The average distance between a disease drug of known indications is 3. 75, a finding concurred by previous reports. These preliminary analyses, and our previous studies with rare disease networks where we noted that the relation ship between diseases cannot be fully captured by the genes network alone, http://www.selleckchem.com/products/Imatinib(STI571).html motivated us to build a feature based functional connectivity map between diseases and drugs. Disease disease, drug drug, and disease drug pairs edge pruning and weighted heterogeneous network generation Using the disease gene, drug target, and the enriched fea tures of diseases and drugs, we built a gene and feature based network where nodes represent disease or drug while the edges represent shared gene and/or enriched features. We used Jaccard score to measure the feature similarity between each pair of the nodes.
In order to retain only edges that represent significant potentially significant relationships, we used a cutoff of 0. 5 on Jaccard indexes across the four networks. Thus, the final network contained edges which were a union of pairs that passed the 0. 5 Jaccard score threshold in each individual category. Based on whether a pair of nodes shares genes or enriched fea tures or both, we assigned weights to all the edges in the filtered pairs. For instance, a pair of nodes with a weighted edge of 1 indicates that they share either a gene or one of the three features whereas a weight of 4 indi cates that the two nodes showed significant associations. The resulting weighted heterogeneous network consisted of 657 disease nodes and 3489 drug nodes.

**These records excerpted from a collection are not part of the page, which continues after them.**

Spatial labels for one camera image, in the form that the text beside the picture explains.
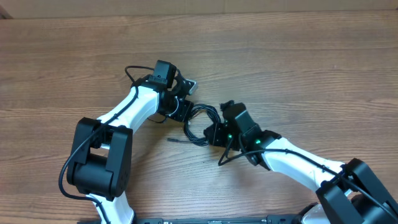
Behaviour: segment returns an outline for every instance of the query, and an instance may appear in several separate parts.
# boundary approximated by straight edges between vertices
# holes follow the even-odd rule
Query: robotic arm
[[[155,69],[150,70],[154,71],[153,75],[138,79],[135,82],[138,86],[132,86],[130,94],[113,110],[97,119],[83,118],[76,126],[71,155],[77,149],[79,151],[68,163],[67,181],[75,185],[79,193],[95,198],[101,204],[102,211],[94,203],[101,216],[100,223],[105,224],[106,220],[110,223],[133,222],[134,212],[124,193],[131,168],[132,135],[150,115],[160,113],[182,122],[193,106],[185,97],[196,90],[196,81],[185,79],[174,65],[160,60]],[[121,115],[107,124],[125,107]],[[101,125],[105,126],[103,131],[98,132],[90,144],[79,148]],[[109,149],[108,158],[90,152],[90,148],[99,147]]]
[[[311,189],[317,194],[321,205],[308,207],[299,215],[268,215],[265,218],[136,219],[124,192],[131,168],[132,135],[154,113],[186,122],[193,103],[185,97],[197,88],[196,81],[182,77],[171,63],[158,61],[155,69],[150,70],[154,71],[153,74],[138,79],[130,94],[115,109],[98,119],[83,118],[76,126],[72,156],[67,162],[67,181],[76,186],[79,193],[95,198],[101,204],[102,209],[94,203],[101,216],[101,221],[94,223],[395,223],[391,217],[396,217],[398,204],[364,162],[353,159],[344,164],[304,151],[275,132],[262,131],[246,111],[245,105],[233,101],[221,104],[224,123],[215,123],[203,132],[210,144],[226,147],[219,166],[246,156],[251,164],[283,173]],[[120,116],[107,122],[122,110],[124,112]],[[81,147],[100,127],[102,130],[90,143]],[[91,148],[99,147],[109,149],[108,157],[90,153]],[[230,149],[240,150],[242,154],[229,158]],[[347,195],[353,190],[362,194],[350,201]]]
[[[395,223],[398,204],[363,161],[353,159],[348,164],[331,161],[304,151],[272,131],[262,131],[242,103],[221,104],[224,124],[212,138],[226,142],[224,156],[230,148],[241,150],[253,165],[283,173],[314,191],[321,205],[292,216],[285,223]],[[234,158],[229,158],[223,165]],[[351,191],[360,191],[352,201]]]

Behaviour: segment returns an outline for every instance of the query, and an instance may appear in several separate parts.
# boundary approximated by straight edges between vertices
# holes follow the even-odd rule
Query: wooden table
[[[57,178],[79,119],[129,92],[126,65],[174,63],[190,100],[244,102],[264,129],[337,161],[366,161],[398,198],[398,12],[97,17],[0,21],[0,222],[75,223],[94,206]],[[135,78],[146,75],[137,71]],[[200,134],[210,120],[192,121]],[[127,197],[138,217],[297,213],[315,194],[218,147],[182,124],[146,121],[134,135]],[[74,186],[69,192],[77,193]]]

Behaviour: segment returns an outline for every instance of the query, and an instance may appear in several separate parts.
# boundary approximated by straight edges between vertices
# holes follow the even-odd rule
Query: black mounting base
[[[132,224],[298,224],[300,215],[268,215],[258,218],[188,218],[170,219],[138,218]],[[79,224],[101,224],[96,222],[78,222]]]

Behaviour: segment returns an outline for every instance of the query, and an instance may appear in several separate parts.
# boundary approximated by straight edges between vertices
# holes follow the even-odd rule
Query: black cable
[[[167,138],[166,140],[167,140],[168,142],[179,142],[179,143],[189,143],[189,144],[192,144],[191,141],[178,140],[178,139],[174,139],[174,138]]]
[[[182,78],[182,80],[187,81],[181,74],[181,71],[177,68],[177,75]]]
[[[226,145],[226,147],[225,147],[225,151],[224,151],[223,155],[221,156],[221,158],[220,158],[219,161],[218,161],[218,165],[219,165],[219,166],[222,166],[222,165],[220,165],[220,164],[221,164],[221,162],[223,161],[224,157],[227,158],[227,159],[229,159],[229,158],[228,158],[228,154],[229,154],[229,150],[231,149],[231,146],[232,146],[232,142],[233,142],[233,141],[234,141],[234,137],[232,136],[231,139],[229,139],[229,141],[228,141],[228,143],[227,143],[227,145]]]
[[[239,159],[240,157],[243,156],[247,156],[247,155],[251,155],[251,154],[255,154],[255,153],[263,153],[263,152],[283,152],[283,153],[290,153],[296,156],[299,156],[300,158],[308,161],[309,163],[315,165],[316,167],[336,176],[339,177],[344,183],[350,185],[352,188],[354,188],[355,190],[361,192],[367,199],[369,199],[370,201],[372,201],[374,204],[376,204],[378,207],[380,207],[382,210],[384,210],[396,223],[398,223],[398,217],[396,215],[394,215],[392,212],[390,212],[388,210],[388,208],[386,208],[384,205],[382,205],[380,202],[378,202],[376,199],[374,199],[374,197],[372,197],[371,195],[369,195],[366,191],[364,191],[363,189],[361,189],[360,187],[358,187],[356,184],[352,183],[350,180],[346,179],[345,177],[341,176],[340,174],[338,174],[337,172],[327,168],[325,165],[321,165],[317,162],[315,162],[314,160],[308,158],[307,156],[304,156],[303,154],[290,150],[290,149],[261,149],[261,150],[255,150],[255,151],[249,151],[249,152],[244,152],[241,153],[237,156],[231,157],[228,160],[222,162],[222,159],[224,158],[224,155],[221,157],[221,159],[218,161],[218,165],[222,166],[225,165],[229,162],[234,161],[235,159]]]
[[[243,143],[242,143],[242,133],[239,133],[238,142],[239,142],[239,146],[241,147],[242,152],[246,152],[246,148],[243,146]]]
[[[104,207],[102,206],[102,203],[97,200],[96,198],[91,198],[91,197],[83,197],[83,196],[76,196],[76,195],[71,195],[68,194],[65,189],[63,188],[62,185],[62,180],[63,180],[63,176],[65,174],[65,171],[71,161],[71,159],[76,155],[76,153],[86,144],[89,144],[89,142],[91,141],[91,139],[96,136],[100,131],[102,131],[109,123],[111,123],[112,121],[114,121],[116,118],[118,118],[118,116],[120,116],[121,114],[123,114],[133,103],[134,101],[138,98],[138,86],[135,85],[136,82],[134,81],[134,79],[132,78],[132,76],[130,75],[130,73],[128,72],[129,68],[144,68],[144,69],[149,69],[149,70],[153,70],[153,68],[149,68],[149,67],[143,67],[143,66],[135,66],[135,65],[131,65],[131,66],[127,66],[126,68],[124,68],[124,71],[126,72],[126,75],[131,79],[132,84],[136,87],[136,93],[134,94],[134,96],[132,97],[131,101],[124,106],[119,112],[117,112],[116,114],[113,115],[113,117],[109,120],[107,120],[105,123],[103,123],[99,128],[97,128],[95,131],[93,131],[77,148],[76,150],[68,157],[68,159],[66,160],[66,162],[64,163],[61,172],[60,172],[60,176],[58,178],[58,187],[61,191],[61,193],[68,198],[72,198],[72,199],[76,199],[76,200],[88,200],[88,201],[92,201],[96,204],[96,207],[99,207],[99,209],[101,210],[101,213],[105,219],[106,223],[111,223],[108,219],[108,216],[105,213]]]
[[[162,120],[162,121],[155,121],[155,120],[153,120],[153,119],[150,119],[150,118],[147,118],[149,121],[152,121],[152,122],[155,122],[155,123],[158,123],[158,124],[163,124],[164,122],[166,122],[167,121],[167,118],[169,118],[168,116],[164,116],[164,119]]]
[[[207,146],[209,145],[209,141],[206,139],[206,137],[202,137],[202,138],[198,138],[196,137],[190,130],[189,130],[189,121],[200,111],[205,110],[207,116],[211,119],[211,121],[213,123],[221,123],[221,118],[217,113],[216,108],[214,108],[213,106],[210,105],[206,105],[206,104],[197,104],[197,105],[193,105],[193,108],[191,110],[191,112],[187,115],[188,119],[187,121],[184,123],[184,133],[187,136],[187,138],[194,143],[197,146]]]

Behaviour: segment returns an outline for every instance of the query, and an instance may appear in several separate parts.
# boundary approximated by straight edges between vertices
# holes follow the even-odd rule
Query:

The total num ber of edges in this network is 116493. 680 edges were between two diseases, 1626 were between a disease drug and 114187 between two drugs. Modularity analyses of the disease drug network We used two graph clustering algorithms to detect dis ease Batimastat drug modules in this weighted heterogeneous net work of diseases and drugs. Using Louvains method, we could identify 293 modules. Of these, 98 modules com prised nodes of both diseases and drugs. Using Cluster ONE, we were able to partition the disease drug heterogeneous network into 312 clusters, of which, 110 clusters comprised both diseases and drugs. Using the ClusterONE and Louvain detected commu nities we generated all possible disease drug combina tions on a per cluster basis. We call these the drug repositioning candidates . To test the robustness of these novel drug repositioning candidate pairs, we removed 10% of the edges at a time and calculated the recovery rate of our predictions in a repetitive Volasertib order manner. Briefly, in each run, we randomly removed 10% of edges from the heterogeneous weighted disease drug network and performed graph clustering to detect the communities and extract drug repositioning candidate pairs.